Task to carry out
What is the number of lines in these records with "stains" in them? Answer with that number only.

(Data records)
=== Begin Enclosure ===

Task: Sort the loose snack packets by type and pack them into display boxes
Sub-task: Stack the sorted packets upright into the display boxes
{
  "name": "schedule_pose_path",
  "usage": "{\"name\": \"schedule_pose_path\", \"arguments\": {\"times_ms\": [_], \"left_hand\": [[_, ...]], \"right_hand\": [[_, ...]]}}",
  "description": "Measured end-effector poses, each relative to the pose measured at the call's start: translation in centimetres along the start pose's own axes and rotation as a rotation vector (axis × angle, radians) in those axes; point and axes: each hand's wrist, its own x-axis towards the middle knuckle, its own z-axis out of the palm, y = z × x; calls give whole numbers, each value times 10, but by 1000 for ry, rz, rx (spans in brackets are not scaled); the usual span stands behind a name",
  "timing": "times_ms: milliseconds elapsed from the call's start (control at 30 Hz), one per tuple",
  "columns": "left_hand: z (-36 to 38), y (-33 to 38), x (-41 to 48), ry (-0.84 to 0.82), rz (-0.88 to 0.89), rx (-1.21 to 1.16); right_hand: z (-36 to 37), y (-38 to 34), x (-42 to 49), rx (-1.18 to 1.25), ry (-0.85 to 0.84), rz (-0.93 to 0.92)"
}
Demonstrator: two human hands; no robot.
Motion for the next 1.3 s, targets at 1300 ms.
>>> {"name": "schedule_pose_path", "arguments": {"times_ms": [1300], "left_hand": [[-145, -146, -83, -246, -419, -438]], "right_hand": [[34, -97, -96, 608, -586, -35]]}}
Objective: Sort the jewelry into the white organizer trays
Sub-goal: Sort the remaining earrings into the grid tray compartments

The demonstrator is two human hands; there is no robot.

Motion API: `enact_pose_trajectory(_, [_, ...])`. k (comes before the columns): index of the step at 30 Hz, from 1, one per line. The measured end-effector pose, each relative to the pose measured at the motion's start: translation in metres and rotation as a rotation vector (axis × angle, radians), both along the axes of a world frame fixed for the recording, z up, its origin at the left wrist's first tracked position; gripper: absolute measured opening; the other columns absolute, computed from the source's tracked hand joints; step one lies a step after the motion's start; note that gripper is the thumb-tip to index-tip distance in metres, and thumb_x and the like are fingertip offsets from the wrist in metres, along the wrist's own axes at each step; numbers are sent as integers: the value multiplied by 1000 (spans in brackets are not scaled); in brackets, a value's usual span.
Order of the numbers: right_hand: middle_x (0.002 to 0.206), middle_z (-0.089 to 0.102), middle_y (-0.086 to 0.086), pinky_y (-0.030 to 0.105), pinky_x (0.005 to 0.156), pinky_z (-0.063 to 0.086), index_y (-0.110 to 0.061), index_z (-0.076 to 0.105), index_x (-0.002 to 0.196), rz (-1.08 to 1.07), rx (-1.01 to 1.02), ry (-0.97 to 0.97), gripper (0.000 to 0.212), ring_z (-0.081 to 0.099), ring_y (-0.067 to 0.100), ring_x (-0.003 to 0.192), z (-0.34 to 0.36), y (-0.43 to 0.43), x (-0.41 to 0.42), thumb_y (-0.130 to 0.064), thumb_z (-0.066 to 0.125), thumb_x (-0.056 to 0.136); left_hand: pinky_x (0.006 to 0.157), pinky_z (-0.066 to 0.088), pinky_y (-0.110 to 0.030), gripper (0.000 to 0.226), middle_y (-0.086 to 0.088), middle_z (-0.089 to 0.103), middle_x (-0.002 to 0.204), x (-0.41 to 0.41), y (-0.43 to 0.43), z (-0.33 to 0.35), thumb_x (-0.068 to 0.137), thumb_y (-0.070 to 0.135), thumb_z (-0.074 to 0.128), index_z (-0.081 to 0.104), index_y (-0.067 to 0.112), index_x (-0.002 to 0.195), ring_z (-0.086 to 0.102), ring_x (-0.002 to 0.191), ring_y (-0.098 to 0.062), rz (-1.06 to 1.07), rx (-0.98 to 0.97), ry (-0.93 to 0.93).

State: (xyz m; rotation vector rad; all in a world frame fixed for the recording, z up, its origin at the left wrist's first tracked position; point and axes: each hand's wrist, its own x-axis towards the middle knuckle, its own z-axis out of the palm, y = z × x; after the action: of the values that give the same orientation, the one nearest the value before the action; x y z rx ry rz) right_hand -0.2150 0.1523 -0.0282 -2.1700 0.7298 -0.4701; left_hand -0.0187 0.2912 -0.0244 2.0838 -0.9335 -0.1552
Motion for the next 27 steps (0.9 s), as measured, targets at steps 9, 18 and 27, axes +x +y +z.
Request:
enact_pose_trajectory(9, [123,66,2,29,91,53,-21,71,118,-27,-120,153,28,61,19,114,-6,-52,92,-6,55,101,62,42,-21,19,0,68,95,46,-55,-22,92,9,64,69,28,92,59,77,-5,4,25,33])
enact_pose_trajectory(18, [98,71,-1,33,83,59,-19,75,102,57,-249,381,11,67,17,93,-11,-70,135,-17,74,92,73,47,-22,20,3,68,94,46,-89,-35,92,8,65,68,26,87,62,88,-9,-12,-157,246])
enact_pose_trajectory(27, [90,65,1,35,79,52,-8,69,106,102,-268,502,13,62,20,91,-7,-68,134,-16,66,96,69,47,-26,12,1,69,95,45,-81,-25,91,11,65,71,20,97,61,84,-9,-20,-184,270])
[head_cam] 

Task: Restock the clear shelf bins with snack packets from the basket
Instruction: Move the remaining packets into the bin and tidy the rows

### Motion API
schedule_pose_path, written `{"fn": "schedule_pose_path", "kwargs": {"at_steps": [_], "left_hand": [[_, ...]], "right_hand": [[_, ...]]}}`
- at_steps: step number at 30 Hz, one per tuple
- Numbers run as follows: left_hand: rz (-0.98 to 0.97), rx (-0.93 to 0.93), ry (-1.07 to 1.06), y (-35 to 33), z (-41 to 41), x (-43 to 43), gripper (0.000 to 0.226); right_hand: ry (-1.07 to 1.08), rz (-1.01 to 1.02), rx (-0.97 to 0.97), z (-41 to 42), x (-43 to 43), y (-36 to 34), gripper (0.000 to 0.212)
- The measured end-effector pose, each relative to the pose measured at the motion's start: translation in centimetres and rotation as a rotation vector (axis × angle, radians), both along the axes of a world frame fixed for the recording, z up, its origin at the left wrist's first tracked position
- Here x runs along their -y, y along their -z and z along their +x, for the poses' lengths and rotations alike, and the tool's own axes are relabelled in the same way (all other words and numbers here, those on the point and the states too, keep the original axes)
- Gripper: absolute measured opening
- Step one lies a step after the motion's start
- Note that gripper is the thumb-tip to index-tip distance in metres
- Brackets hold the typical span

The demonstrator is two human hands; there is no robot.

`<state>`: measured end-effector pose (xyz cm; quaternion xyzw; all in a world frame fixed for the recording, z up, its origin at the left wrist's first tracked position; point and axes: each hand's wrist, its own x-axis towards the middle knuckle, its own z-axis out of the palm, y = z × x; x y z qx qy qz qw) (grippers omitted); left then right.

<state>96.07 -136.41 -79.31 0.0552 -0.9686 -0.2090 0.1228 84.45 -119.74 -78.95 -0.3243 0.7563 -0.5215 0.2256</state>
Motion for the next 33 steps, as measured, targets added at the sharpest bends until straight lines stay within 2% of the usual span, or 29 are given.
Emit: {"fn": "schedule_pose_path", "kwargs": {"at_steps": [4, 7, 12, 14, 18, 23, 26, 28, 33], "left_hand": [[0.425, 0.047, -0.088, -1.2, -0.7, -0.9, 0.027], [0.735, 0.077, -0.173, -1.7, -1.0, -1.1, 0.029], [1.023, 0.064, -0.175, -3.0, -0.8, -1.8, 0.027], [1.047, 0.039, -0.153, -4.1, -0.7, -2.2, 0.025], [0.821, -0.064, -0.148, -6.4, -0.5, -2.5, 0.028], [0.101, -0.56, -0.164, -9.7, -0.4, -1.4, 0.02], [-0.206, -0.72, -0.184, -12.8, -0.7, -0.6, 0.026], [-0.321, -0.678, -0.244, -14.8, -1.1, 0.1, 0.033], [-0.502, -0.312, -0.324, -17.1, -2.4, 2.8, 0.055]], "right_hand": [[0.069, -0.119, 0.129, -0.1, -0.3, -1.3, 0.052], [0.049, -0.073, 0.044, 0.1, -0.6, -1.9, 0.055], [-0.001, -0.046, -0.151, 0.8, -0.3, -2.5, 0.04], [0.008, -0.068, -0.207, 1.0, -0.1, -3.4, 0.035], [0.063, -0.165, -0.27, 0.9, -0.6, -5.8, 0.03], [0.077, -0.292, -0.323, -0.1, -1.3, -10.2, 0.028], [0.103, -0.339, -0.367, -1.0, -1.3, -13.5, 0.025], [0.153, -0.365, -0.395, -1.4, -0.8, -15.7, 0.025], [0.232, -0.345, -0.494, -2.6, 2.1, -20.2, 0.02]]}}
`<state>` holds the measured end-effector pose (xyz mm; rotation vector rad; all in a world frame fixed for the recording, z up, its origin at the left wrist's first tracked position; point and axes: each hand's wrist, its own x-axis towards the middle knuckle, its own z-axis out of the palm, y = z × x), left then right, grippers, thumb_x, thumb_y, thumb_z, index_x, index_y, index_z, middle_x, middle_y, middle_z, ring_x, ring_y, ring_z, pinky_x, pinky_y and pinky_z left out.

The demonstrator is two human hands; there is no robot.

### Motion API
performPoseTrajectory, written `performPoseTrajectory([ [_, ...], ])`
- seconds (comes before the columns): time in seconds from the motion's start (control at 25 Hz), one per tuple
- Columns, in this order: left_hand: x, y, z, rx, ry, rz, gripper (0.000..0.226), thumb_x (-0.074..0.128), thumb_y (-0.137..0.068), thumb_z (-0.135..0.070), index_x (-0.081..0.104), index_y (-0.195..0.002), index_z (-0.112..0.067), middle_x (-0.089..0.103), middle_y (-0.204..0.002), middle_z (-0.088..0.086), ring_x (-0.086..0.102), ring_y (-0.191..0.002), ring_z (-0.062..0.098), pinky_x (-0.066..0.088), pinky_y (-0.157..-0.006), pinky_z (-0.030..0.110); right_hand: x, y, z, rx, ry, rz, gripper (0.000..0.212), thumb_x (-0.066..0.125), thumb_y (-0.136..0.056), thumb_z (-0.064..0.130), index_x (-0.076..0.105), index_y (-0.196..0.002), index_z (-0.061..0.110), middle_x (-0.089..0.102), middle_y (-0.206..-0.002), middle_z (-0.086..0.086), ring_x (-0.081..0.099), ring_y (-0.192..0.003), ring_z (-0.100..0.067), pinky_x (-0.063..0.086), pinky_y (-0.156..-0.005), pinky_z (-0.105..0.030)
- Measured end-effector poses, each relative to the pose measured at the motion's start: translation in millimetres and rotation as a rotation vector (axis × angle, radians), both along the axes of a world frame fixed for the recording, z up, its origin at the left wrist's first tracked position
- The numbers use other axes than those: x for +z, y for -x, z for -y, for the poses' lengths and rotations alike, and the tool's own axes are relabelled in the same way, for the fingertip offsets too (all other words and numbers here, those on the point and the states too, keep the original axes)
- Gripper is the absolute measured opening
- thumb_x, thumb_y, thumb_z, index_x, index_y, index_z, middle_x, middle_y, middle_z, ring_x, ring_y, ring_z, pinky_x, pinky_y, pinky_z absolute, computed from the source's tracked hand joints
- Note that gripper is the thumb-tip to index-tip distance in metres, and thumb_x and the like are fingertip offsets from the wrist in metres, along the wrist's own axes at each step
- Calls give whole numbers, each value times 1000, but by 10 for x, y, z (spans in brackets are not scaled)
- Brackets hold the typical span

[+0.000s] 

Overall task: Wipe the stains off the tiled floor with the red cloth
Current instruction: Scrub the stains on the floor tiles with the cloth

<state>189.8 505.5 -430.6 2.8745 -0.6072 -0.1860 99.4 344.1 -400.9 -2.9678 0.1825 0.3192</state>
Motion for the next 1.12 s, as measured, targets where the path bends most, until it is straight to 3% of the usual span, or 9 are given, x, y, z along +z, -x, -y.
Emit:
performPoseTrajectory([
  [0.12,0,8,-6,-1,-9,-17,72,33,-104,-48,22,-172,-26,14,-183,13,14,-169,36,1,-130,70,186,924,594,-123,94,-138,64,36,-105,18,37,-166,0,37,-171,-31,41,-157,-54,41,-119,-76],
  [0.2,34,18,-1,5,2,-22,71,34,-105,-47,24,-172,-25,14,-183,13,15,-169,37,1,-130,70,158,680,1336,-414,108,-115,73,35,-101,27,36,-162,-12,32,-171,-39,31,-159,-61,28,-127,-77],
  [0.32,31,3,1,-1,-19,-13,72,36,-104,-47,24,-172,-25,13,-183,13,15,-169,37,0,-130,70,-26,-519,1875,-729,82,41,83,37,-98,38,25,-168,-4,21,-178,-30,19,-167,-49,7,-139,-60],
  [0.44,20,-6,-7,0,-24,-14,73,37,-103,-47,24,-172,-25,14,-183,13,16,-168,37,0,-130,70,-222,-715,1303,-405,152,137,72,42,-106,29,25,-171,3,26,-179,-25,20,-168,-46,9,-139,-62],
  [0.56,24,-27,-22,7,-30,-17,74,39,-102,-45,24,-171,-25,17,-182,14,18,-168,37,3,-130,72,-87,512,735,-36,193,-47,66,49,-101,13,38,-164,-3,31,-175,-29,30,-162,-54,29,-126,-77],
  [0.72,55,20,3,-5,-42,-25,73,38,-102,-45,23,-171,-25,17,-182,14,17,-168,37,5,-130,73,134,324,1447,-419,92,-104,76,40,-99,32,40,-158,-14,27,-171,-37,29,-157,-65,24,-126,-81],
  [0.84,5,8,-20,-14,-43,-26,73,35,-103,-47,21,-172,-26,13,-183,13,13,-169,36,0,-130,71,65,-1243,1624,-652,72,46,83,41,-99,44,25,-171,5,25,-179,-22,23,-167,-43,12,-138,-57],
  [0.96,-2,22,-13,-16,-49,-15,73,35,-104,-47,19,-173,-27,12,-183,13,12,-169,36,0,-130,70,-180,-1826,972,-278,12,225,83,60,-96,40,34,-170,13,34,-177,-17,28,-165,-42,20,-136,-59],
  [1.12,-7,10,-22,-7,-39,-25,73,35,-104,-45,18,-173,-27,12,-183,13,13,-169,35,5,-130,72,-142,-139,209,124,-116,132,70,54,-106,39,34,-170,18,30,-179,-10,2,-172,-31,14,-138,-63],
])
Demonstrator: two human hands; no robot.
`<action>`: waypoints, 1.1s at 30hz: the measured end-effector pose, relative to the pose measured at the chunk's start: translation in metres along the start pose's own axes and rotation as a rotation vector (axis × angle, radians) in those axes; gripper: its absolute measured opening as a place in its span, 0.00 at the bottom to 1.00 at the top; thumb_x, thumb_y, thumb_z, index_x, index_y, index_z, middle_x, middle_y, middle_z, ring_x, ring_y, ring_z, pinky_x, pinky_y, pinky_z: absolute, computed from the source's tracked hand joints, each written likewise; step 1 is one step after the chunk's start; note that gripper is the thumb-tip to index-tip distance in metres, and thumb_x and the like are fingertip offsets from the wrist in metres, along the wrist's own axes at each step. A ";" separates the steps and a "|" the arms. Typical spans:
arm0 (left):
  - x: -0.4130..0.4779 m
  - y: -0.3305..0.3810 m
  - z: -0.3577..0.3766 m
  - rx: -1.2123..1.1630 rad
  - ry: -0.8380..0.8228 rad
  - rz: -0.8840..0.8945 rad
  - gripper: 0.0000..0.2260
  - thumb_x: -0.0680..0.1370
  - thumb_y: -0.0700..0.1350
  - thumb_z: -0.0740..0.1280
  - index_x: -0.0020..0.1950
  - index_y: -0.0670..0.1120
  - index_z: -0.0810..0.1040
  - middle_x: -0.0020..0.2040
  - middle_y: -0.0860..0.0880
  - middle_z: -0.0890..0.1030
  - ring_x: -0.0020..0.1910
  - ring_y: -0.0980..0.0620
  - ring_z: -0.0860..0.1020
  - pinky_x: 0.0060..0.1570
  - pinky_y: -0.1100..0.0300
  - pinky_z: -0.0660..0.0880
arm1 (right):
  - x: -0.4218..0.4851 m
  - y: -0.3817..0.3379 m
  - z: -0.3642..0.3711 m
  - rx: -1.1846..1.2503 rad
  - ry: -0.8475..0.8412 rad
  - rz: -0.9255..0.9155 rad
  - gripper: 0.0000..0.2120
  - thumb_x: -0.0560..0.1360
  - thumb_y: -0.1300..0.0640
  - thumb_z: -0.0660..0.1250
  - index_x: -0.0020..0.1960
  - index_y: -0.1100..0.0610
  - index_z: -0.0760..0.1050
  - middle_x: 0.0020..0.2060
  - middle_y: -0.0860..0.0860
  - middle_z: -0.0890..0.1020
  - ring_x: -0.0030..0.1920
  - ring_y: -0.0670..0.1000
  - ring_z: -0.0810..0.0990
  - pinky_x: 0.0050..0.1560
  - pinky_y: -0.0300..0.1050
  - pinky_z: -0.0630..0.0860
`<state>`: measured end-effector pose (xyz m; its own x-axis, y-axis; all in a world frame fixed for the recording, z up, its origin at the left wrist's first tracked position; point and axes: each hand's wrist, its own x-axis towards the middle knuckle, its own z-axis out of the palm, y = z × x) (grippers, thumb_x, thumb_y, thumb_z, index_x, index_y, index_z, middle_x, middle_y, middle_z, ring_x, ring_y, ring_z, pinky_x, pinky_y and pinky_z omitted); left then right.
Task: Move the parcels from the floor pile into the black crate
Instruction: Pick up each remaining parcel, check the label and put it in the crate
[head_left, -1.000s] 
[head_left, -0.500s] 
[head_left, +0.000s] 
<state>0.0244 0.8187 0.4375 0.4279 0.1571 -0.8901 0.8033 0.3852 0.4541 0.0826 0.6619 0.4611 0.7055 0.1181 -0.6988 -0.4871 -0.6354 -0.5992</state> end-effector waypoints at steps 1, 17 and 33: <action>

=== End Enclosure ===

Solution
2